- THE TASK: Restate the whole listing word for word, missing no line.

- SOURCE DATA:
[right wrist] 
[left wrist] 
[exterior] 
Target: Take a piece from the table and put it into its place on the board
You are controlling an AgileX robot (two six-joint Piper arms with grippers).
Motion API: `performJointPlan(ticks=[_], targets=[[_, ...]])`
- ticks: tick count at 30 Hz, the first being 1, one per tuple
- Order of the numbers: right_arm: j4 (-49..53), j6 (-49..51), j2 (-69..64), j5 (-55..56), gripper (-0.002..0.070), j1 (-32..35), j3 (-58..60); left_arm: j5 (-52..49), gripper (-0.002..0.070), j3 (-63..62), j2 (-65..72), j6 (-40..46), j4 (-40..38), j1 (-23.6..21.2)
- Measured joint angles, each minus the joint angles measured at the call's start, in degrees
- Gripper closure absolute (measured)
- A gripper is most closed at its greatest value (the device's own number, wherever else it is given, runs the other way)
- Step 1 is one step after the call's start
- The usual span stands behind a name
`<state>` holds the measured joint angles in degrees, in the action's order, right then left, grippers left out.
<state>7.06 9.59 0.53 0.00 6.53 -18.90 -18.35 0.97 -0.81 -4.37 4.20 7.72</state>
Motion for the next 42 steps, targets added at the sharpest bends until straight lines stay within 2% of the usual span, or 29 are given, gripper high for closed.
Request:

- OUTPUT:
[right wrist] 
[left wrist] 
[exterior] 
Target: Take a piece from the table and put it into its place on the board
You are controlling an AgileX robot (two six-joint Piper arms with grippers).
Motion API: `performJointPlan(ticks=[_], targets=[[_, ...]])`
- ticks: tick count at 30 Hz, the first being 1, one per tuple
- Order of the numbers: right_arm: j4 (-49..53), j6 (-49..51), j2 (-69..64), j5 (-55..56), gripper (-0.002..0.070), j1 (-32..35), j3 (-58..60); left_arm: j5 (-52..49), gripper (-0.002..0.070), j3 (-63..62), j2 (-65..72), j6 (-40..46), j4 (-40..38), j1 (-23.6..21.2)
- Measured joint angles, each minus the joint angles measured at the call's start, in degrees
- Gripper closure absolute (measured)
- A gripper is most closed at its greatest value (the device's own number, wherever else it is given, runs the other way)
- Step 1 is one step after the call's start
- The usual span stands behind a name
`<state>` holds the measured joint angles in degrees, in the action's order, right then left, grippers left out.
<state>7.06 9.59 0.53 0.00 6.53 -18.90 -18.35 0.97 -0.81 -4.37 4.20 7.72</state>
Motion for the next 42 steps, targets added at the sharpest bends until straight lines stay within 2% of the usual span, or 29 are given, gripper high for closed.
Request:

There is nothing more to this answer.